Tripoli chiama Putin, Roma con il piede in due staffe

L’efficienza russa sul piano militare non è un mistero. Ne abbiamo avuta ampia dimostrazione nello scacchiere siriano, tanto ingarbugliato da far fallire le iniziative dell’Occidente, spesso depotenziate da obiettivi divergenti sottostanti alla questione umanitaria. Differente è stato l’atteggiamento di Mosca, netto, lineare e, in una parola sempre più desueta dalle nostre parti, coerente. Nel bene e nel male. Putin ha difeso il regime di Assad, cosa discutibile, ma l’ha fatto alla luce del sole, senza ipocrisie, menando giù duro sui tagliagole dell’Isis e punendo come un giustiziere implacabile le connivenze d’interessi instauratesi tra il Califfato e chi lo dovrebbe combattere (riferimenti alla famiglia Erdogan non sono puramente casuali). La schiena dritta, in circostanze in cui gli altri protagonisti esibiscono atteggiamenti ambigui e la diplomazia internazionale iniziative melliflue, sovente premia.

Assad è ancora in piedi e, al momento, vincente, grazie all’Orso russo. Il dato, evidentemente, non è sfuggito al leader del governo libico d’unità nazionale Al Sarraj, il quale, sempre in cerca di piena legittimazione in tutto il Paese, vorrebbe garantirsi una copertura militare adeguata per i tempi a venire. Il ministro della Difesa dell’esecutivo di Tripoli, Mahdi al Barghouthi, ha, dunque, ricevuto nei giorni scorsi Ivan Molotkov, capo della missione russa in Libia, di stanza a Tunisi dall’estate del 2014.

Il sito d’informazione “al Wasat” riporta i termini del confronto, la cui natura è di carattere cooperativo: la Libia cerca il sostegno armato del Cremlino e la risolutezza dello “Zar” Vladimir. Assistenza, formazione e addestramento all’esercito libico fedele a Tripoli, per la maggior parte costituito dalle milizie di Misurata: queste, le richieste di Barghouthi al diplomatico russo, il quale ha dichiarato la disponibilità di Mosca all’appoggio militare per la stabilità interna del Paese e la lotta al terrorismo, pur rimarcando – anche in un successivo incontro con il premier Al Sarraj – l’indispensabilità di un riconoscimento ufficiale del governo d’accordo nazionale da parte del parlamento di Tobruk.

Intanto, l’opera unificatrice di Sarraj compie importanti progressi e il premier porta a casa, dopo Onu e Occidente, anche l’approvazione della Lega araba, assumendo – al suo cospetto – l’effettiva totale rappresentanza della Libia.
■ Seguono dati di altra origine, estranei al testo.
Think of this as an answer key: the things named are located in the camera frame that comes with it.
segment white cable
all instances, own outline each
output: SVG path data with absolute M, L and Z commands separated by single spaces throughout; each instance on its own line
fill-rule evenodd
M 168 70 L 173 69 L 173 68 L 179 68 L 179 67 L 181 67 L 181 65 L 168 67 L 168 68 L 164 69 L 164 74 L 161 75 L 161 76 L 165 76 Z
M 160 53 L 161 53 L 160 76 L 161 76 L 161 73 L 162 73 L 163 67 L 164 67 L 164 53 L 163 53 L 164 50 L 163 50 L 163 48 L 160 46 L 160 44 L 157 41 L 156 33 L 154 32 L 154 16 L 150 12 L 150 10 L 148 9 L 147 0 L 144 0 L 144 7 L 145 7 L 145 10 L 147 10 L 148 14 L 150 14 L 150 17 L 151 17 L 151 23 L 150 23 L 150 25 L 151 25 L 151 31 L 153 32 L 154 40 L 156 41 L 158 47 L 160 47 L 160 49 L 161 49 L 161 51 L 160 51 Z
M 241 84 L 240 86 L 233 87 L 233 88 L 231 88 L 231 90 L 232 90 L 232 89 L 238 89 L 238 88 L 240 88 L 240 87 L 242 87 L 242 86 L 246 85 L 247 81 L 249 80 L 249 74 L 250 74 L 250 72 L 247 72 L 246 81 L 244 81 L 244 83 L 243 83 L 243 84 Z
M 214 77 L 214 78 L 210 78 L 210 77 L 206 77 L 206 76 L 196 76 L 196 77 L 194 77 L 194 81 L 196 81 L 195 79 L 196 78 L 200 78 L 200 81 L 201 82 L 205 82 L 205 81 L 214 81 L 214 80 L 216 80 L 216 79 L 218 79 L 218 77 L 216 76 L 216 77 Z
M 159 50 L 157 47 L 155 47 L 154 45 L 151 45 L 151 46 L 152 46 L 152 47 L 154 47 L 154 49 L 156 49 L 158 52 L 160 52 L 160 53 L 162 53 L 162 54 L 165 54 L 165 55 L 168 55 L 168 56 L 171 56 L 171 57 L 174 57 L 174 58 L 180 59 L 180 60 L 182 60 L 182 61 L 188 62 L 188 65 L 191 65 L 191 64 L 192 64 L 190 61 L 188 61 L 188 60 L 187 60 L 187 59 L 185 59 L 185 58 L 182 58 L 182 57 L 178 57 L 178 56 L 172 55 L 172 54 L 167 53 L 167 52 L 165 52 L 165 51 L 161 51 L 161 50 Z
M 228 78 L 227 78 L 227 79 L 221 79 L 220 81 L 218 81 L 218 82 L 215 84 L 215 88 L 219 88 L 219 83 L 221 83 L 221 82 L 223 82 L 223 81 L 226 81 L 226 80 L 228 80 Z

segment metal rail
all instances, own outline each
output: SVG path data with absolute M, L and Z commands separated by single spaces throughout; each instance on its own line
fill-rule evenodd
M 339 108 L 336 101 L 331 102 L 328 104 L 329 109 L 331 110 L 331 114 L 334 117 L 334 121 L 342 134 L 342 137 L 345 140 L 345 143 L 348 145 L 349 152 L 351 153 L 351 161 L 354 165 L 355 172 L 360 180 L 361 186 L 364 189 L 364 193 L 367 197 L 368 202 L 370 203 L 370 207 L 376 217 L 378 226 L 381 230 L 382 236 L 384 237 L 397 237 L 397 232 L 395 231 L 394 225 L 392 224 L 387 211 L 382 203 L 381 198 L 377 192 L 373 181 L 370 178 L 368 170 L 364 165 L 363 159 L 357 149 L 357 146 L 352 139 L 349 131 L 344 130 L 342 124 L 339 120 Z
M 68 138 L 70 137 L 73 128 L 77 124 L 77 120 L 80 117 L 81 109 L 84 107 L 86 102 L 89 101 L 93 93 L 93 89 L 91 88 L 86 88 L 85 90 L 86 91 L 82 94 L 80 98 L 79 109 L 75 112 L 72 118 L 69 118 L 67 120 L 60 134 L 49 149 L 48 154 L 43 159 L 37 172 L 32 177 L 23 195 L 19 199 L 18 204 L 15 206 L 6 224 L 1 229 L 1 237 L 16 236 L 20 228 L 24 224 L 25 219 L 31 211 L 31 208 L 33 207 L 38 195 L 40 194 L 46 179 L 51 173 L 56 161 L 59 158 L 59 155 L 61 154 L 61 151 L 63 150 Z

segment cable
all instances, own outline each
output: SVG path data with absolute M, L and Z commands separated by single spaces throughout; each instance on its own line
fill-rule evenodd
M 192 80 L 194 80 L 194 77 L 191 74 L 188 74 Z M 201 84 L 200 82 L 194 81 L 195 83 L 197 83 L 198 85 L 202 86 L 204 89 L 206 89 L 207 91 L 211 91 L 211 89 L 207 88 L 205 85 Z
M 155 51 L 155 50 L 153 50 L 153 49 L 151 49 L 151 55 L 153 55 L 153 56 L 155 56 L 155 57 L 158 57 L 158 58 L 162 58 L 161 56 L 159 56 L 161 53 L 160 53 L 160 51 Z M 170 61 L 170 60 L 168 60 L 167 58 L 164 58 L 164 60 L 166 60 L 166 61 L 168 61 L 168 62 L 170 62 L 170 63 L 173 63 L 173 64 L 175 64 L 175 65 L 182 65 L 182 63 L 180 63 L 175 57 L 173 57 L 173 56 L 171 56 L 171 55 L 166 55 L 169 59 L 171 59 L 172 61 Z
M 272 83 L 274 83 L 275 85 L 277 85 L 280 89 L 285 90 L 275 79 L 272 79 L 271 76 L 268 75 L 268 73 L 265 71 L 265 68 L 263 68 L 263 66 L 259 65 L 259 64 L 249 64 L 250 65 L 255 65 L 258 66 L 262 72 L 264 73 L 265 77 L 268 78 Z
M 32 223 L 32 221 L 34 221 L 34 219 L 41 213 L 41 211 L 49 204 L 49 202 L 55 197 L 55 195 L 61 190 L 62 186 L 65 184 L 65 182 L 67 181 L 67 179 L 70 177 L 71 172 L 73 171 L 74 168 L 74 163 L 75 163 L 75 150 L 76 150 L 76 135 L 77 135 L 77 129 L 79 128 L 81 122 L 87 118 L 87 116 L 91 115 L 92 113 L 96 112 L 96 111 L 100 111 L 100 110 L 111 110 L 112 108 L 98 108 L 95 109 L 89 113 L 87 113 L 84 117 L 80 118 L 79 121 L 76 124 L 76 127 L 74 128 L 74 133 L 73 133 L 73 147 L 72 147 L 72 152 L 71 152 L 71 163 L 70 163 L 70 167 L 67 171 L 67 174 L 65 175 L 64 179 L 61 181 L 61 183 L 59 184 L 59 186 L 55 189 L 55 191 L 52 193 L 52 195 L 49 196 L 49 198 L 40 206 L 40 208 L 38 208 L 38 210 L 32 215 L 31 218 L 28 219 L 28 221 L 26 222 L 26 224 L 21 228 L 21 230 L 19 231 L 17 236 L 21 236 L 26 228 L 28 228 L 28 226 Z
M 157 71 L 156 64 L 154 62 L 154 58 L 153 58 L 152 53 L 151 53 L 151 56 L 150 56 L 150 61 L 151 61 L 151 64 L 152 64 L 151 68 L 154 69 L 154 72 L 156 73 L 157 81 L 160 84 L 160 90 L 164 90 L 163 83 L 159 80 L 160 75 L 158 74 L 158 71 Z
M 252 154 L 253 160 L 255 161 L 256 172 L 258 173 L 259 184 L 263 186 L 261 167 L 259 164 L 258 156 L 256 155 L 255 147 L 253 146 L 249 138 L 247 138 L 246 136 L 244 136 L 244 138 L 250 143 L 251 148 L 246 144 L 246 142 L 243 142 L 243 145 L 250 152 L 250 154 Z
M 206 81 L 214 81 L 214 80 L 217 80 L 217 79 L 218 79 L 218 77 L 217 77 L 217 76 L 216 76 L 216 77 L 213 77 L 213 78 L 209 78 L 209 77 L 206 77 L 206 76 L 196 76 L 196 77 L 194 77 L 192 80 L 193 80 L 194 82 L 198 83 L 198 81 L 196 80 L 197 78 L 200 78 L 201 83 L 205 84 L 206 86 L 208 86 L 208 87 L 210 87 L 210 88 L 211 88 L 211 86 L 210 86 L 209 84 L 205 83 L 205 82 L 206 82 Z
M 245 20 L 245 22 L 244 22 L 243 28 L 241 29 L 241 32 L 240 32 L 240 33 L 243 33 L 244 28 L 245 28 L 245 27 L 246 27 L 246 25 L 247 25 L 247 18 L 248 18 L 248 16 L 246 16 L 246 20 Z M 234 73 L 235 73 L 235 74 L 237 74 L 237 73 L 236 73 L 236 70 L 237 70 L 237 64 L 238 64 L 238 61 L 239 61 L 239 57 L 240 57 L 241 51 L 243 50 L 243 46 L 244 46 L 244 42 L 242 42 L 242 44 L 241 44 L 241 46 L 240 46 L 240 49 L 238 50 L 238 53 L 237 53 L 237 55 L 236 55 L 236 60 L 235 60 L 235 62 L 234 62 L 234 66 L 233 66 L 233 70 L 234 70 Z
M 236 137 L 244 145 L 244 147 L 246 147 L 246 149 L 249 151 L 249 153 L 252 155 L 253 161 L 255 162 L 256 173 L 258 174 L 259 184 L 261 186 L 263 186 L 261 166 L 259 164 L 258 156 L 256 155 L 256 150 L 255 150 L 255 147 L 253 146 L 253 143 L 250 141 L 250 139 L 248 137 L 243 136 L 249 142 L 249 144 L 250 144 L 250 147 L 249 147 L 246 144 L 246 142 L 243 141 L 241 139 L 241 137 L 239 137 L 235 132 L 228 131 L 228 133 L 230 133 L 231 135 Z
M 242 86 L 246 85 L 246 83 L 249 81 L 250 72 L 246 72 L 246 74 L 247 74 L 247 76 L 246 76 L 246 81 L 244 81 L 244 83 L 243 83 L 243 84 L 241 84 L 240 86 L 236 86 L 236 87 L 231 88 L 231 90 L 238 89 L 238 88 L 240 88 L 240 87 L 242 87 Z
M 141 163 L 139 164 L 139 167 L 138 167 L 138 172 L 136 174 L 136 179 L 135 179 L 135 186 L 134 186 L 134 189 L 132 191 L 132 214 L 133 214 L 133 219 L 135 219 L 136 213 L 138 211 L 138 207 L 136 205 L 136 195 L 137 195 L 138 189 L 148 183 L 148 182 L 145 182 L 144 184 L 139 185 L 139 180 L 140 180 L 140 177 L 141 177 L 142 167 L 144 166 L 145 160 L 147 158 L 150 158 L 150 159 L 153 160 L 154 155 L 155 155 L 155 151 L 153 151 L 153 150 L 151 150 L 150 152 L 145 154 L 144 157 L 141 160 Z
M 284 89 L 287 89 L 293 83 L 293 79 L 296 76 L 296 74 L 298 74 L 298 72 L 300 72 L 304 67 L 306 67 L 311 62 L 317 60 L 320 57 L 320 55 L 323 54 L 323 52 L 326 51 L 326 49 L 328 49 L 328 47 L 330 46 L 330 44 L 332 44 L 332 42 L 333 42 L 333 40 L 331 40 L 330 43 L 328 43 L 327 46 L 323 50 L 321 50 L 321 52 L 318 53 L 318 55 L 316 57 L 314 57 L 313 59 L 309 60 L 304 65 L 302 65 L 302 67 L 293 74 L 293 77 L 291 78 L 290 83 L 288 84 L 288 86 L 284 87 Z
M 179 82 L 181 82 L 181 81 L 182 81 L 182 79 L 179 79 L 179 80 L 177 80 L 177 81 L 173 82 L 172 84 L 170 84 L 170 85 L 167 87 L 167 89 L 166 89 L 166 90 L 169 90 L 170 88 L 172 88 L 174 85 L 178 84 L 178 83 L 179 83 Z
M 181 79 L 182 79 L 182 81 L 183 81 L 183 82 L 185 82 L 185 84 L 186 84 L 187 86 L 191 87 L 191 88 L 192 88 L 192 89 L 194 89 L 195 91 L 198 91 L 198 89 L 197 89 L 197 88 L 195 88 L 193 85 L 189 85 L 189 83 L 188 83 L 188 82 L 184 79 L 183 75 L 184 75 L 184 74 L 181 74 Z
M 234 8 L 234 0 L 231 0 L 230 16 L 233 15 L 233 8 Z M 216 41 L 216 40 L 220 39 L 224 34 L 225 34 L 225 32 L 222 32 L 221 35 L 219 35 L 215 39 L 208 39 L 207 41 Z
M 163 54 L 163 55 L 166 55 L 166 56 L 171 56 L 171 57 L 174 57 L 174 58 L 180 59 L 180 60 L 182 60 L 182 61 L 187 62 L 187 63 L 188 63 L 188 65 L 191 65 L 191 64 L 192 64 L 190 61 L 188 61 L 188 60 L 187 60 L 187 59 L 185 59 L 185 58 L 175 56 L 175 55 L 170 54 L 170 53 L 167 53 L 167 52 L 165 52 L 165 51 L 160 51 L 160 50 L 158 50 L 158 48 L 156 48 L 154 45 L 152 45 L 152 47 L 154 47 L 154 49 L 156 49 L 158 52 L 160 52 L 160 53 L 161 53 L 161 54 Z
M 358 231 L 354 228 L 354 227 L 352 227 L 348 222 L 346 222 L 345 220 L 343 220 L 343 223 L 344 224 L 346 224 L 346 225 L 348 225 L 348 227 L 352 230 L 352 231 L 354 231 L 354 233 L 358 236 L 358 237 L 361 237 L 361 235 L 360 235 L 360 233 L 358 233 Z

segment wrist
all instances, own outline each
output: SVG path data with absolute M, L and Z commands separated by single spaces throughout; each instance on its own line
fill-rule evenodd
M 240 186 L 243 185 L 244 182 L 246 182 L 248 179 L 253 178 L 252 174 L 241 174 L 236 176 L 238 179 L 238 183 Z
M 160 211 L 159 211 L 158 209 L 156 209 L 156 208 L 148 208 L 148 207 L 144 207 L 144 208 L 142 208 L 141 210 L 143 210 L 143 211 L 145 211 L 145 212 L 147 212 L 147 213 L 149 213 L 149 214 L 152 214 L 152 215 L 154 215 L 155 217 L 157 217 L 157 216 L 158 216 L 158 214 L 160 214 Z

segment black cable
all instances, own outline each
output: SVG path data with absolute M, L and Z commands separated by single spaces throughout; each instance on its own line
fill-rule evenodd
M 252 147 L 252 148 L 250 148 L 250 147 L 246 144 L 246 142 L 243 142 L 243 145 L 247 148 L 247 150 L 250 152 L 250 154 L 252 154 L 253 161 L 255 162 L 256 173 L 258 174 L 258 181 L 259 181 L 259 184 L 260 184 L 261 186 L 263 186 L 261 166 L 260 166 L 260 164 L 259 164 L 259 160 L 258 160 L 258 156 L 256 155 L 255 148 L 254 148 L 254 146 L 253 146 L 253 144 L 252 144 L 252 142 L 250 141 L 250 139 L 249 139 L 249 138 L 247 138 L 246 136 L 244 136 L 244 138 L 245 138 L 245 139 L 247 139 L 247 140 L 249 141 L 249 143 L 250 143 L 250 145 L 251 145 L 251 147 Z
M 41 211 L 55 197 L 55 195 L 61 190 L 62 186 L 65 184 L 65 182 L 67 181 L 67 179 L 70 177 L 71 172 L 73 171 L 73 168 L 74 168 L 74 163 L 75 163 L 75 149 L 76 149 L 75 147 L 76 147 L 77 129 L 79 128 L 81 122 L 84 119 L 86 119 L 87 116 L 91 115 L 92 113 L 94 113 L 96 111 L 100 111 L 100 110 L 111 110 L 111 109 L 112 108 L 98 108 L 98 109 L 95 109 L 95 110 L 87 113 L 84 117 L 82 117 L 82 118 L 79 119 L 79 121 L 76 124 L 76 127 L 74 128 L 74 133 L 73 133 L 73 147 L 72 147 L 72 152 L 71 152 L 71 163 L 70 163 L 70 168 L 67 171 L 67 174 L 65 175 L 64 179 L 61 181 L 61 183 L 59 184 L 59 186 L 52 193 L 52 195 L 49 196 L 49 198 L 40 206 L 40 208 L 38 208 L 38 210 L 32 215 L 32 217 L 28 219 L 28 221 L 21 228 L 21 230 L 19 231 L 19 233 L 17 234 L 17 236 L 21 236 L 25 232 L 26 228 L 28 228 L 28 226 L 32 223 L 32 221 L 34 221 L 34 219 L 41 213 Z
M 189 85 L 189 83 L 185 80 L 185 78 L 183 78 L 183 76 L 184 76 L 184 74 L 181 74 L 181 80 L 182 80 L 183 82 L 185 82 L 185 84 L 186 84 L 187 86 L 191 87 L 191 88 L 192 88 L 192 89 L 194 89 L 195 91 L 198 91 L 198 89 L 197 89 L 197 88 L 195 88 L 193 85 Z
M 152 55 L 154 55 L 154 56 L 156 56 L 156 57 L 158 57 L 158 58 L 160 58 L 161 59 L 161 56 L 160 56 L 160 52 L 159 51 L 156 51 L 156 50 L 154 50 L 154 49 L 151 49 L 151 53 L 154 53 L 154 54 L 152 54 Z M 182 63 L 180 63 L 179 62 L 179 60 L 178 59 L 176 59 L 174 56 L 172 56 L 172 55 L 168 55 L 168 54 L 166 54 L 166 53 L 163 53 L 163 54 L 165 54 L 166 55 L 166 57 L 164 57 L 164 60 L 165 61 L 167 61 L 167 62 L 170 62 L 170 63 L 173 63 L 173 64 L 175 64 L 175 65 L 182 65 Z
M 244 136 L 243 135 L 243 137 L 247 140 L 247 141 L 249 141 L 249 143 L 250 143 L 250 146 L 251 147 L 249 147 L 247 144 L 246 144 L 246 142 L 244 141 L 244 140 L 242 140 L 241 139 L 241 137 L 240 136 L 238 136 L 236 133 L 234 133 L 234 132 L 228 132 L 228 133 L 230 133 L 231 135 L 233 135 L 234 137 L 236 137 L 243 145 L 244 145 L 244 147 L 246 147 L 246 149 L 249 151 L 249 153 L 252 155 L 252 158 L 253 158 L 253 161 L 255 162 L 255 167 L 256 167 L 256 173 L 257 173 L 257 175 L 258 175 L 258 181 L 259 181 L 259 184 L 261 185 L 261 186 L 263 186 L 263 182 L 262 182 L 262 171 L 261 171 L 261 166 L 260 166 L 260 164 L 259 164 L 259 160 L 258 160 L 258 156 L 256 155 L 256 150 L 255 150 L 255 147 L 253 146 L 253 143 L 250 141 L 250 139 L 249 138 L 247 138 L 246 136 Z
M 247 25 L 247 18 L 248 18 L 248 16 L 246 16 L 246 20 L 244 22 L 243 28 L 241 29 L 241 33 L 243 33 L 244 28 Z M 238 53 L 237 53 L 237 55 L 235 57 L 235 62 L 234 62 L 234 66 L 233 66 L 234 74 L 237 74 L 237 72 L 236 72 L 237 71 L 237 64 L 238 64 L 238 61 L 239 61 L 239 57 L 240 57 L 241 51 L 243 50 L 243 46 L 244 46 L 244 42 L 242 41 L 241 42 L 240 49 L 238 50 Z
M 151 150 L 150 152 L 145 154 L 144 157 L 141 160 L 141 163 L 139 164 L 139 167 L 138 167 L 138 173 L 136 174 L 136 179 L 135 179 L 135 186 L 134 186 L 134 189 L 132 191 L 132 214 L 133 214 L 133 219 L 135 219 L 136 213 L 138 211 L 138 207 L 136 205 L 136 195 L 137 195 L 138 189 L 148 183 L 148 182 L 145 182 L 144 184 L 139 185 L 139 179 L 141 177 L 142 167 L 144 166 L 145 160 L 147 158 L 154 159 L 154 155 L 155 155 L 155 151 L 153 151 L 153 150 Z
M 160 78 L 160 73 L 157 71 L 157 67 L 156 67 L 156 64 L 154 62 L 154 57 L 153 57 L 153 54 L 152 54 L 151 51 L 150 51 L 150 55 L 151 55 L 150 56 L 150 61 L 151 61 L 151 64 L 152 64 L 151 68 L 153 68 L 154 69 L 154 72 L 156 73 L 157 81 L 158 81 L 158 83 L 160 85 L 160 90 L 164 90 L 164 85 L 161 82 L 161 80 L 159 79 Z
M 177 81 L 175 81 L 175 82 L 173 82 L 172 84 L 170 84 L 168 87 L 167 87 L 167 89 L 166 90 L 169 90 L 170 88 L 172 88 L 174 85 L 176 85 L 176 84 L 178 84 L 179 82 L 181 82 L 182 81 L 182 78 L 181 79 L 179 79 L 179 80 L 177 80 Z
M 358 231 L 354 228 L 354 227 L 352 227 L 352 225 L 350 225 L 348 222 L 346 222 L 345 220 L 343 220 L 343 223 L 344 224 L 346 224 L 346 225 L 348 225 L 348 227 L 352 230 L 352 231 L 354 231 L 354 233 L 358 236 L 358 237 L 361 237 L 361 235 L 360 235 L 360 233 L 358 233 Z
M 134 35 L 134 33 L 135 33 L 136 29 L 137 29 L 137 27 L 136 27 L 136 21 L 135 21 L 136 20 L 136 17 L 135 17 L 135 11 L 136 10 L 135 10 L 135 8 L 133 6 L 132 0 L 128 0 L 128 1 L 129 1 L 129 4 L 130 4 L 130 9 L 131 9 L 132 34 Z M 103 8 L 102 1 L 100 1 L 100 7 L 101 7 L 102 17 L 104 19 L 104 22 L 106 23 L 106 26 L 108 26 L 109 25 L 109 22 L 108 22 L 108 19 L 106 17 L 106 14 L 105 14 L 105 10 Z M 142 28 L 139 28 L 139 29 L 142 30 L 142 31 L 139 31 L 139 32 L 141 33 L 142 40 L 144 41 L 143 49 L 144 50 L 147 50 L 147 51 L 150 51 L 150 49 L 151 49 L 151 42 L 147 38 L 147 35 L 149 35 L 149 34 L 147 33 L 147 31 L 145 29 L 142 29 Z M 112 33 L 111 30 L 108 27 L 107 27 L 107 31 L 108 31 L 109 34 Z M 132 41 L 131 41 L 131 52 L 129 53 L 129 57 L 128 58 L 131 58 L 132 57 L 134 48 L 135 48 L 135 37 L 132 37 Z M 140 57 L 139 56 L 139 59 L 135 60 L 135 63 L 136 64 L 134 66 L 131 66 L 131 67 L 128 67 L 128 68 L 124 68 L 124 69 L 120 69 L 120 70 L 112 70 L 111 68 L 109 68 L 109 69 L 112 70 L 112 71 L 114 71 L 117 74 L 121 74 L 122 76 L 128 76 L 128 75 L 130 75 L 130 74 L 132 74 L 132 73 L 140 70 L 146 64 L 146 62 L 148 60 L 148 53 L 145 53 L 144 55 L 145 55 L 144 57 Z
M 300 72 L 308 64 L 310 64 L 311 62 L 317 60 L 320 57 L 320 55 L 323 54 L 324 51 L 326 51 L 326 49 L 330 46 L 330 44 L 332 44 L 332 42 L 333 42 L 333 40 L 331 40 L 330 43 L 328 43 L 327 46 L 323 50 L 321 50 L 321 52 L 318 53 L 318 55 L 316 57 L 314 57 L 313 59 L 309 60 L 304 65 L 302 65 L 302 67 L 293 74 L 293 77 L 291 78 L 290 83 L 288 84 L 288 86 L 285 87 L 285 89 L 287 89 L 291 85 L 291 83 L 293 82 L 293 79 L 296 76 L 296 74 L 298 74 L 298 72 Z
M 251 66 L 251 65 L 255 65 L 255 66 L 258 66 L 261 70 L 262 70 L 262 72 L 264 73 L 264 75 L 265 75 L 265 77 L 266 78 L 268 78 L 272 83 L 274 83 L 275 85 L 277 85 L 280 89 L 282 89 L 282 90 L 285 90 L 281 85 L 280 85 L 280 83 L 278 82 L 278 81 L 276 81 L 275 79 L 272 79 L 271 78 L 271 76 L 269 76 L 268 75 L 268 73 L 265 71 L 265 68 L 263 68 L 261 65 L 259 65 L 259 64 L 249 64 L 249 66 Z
Il riconoscimento è stato ratificato con l’assegnazione al ministro degli Esteri tripolino, Mohammed Taher Siala, del seggio di rappresentante della Libia in seno al consesso che riunisce i ministri degli Esteri arabi; atto – peraltro – consolidato con l’arrivo imminente, presso la medesima istituzione, del nuovo ambasciatore di Tripoli.

In questo scenario, la linea di condotta adottata dal governo italiano è stata quella del “piede in due staffe”, espressione da non giudicare necessariamente in senso spregiativo. In Cirenaica, unità speciali del nostro esercito, coordinate sul posto dai servizi segreti, starebbero al momento supportando le truppe del generale Haftar, comandante delle forze armate che appoggiano il parlamento di Tobruk. L’apparente controsenso di sostenere militarmente il principale oppositore alla piena legittimità del governo d’accordo nazionale di Tripoli, riconosciuto anche da Roma, affiancando chi ha seccamente liquidato l’azione diplomatica dell’Onu con un lapidario ”Non ho tempo da perdere”, acquista maggior chiarezza, se letta in chiave di lotta all’Isis, di tutela degli impianti Eni presenti nell’area e di osservazione delle eventuali relazioni che andranno a crearsi tra milizie libiche e Paesi stranieri operativi sul campo, come Stati Uniti, Francia e Gran Bretagna.